James Kinsella (journalist and tech entrepreneur)


James Kinsella is a former journalist who became a tech entrepreneur and helped develop some of the earliest web- and cloud-based ventures in the US and the European Union, such as MSNBC and Interoute Communications, Ltd. He is considered a pioneer of early, web-based digital media including as president of MSNBC.com in the 1990s. From the early 2000s, he led the restructuring and development of Europe's largest, independent fiber and cloud infrastructure business, Interoute Communications, Ltd. Interoute was sold in 2018 for $2.3 billion.

Early life and marriage

James Kinsella was born in St. Louis, Missouri, the youngest of six children. His father, Robert Kinsella, was a travelling salesman who sold sacramental wine to Roman Catholic churches.
One of his brothers is John Kinsella, a renowned neonatologist and professor at the University of Colorado Medical School.
Kinsella graduated from Lindbergh High School in St Louis and Haverford College.
He is married to Robert McNeal, his longtime business partner who is also a former pilot and captain in the US Air Force.

Career

Kinsella worked as a journalist for several US media companies, including the Los Angeles Herald Examiner and Time. He is the author of the book Covering the Plague, which shows how the media and medical experts fumbled the AIDS story.
Kinsella was a founder of the first major media company's web-based venture, Time, Inc.’s Pathfinder. The site was a groundbreaking but controversial effort to make Time, Inc. and its parent company Time Warner the leaders in digital media.
He later managed Microsoft's joint media venture with NBC, MSNBC, launched in 1996. He served as a vice president at Microsoft and president of the Microsoft-managed part of the venture, MSNBC.com.
In June 2000, Kinsella became chairman and CEO of World Online, the European equivalent at the time to AOL owned by the Sandoz Family Foundation. The Company had gone public in the spring of that year but was quickly dogged by the revelation that its founder and chairwoman, Nina Brink, had secretly sold shares at a drastic discount to the flotation price.
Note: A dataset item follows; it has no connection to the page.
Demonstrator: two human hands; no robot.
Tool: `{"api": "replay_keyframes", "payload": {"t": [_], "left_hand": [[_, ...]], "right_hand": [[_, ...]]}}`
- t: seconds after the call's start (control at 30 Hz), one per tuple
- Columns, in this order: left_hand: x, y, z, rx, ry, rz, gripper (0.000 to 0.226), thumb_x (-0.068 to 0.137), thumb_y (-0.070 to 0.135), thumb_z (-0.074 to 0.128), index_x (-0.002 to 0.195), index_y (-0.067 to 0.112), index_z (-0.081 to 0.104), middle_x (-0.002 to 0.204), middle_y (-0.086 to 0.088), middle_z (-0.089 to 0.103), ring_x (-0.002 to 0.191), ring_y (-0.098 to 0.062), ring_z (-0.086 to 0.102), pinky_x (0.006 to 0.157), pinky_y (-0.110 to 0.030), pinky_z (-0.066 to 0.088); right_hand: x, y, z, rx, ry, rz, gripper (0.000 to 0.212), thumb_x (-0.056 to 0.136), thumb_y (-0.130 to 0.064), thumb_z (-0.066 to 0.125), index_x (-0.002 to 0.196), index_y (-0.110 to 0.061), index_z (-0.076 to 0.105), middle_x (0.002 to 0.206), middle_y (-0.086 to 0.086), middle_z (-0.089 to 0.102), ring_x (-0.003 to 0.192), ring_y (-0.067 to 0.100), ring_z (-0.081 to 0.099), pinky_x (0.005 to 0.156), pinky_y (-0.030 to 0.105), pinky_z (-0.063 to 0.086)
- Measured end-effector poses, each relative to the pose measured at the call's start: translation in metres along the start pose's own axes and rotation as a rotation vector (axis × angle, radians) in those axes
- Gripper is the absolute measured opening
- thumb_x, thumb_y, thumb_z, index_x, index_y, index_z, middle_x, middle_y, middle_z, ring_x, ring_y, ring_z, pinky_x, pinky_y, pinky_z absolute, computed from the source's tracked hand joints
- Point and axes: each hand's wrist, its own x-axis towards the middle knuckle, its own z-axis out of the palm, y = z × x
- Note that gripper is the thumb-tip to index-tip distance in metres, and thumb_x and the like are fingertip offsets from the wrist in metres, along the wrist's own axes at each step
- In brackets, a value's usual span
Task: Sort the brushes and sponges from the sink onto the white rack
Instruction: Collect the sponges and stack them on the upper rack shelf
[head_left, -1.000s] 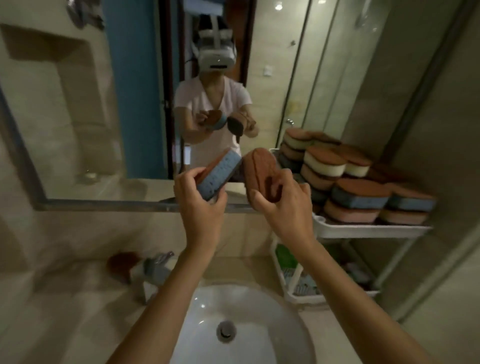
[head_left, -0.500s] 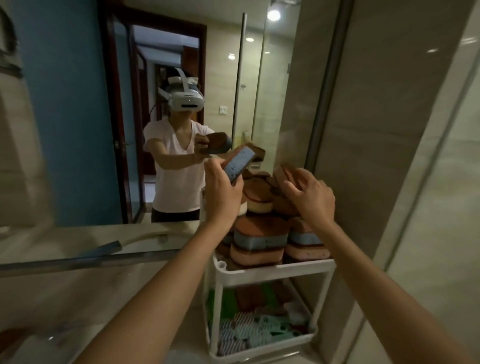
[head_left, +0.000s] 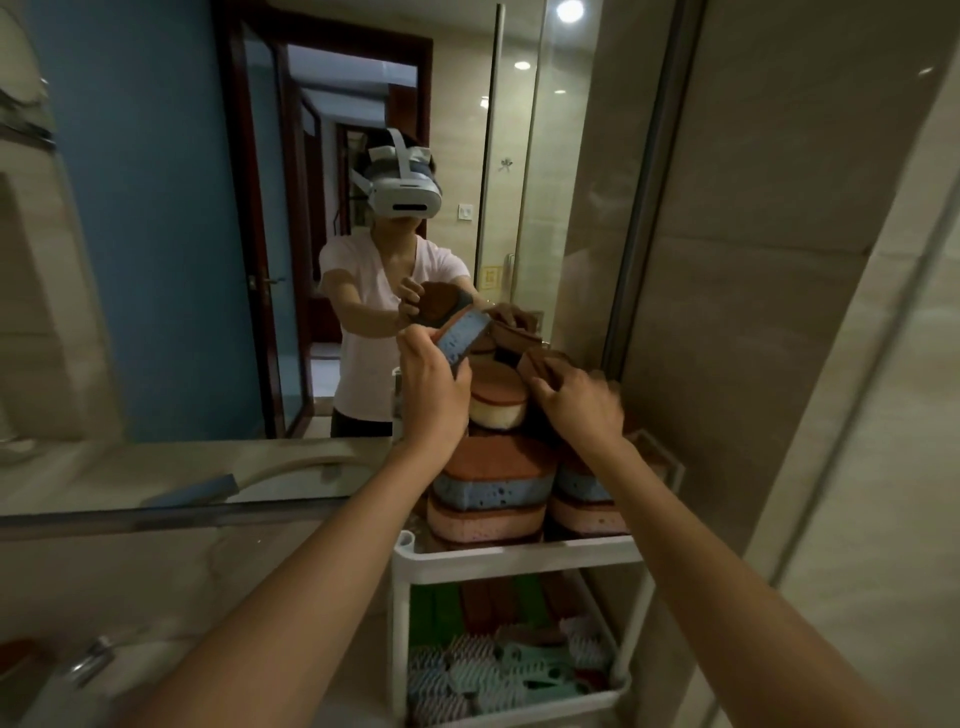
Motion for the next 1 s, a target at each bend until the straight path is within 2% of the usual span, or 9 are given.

Kinsella replaced Brink as chairman and CEO and quickly set about cutting costs – including cancelling the private plane Brink had leased as well as stopping a multimillion-euro ad campaign featuring Sarah Ferguson, then known as Princess Fergie. Kinsella eventually merged World Online with its Italian competitor, Tiscali, in a sale valuing World Online at $5.1 billion.
Following the merger, Kinsella became chairman and CEO of the Sandoz Family Foundation's other major investment in European technology, Interoute Communications Ltd. The Company was launched in 1996 to develop a pan-European digital infrastructure for the booming web-based sector but suffered from the collapse of the dotcom bubble. In 2002, Kinsella brought Interoute out of bankruptcy, slashing hundreds of jobs in the process.
In the aftermath of the dotcom bubble as well as during the 2008 financial crisis, Interoute acquired a series of heavily discounted European assets, including the failed KPNQwest’s Ebone network and one of the world's first business-to-business ISPs, PSINet Europe.
In response to the rise of data-privacy concerns and the emerging General Data Protection Regulation, Kinsella launched a European-based competitor in the data storage and sharing industry, called Zettabox. The company was described by the European Commission as "an example of a genuinely European cloud storage solution" and a "GDPR by design" alternative. He was widely referenced in the media as a GDPR entrepreneur.
Interoute was sold to GTT in March 2018 for $2.3 billion.

Advocacy

Kinsella was a founder in 1996 of the Internet Content Coalition, a not-for-profit association of producers and distributors of original content on the Internet. Its primary role was to help create a responsible and business-friendly environment through advocacy, education, standardization and policy, with the secondary goal of preventing laws that might block the development of the Internet's creative potential.
Two decades later, as a tech executive in the European Union, he worked to develop privacy tools to combat rampant violation of individual users' data. He also lobbied the European Union on implementation of the ground-breaking EU law GDPR. He subsequently pushed for the adoption of a US version of GDPR.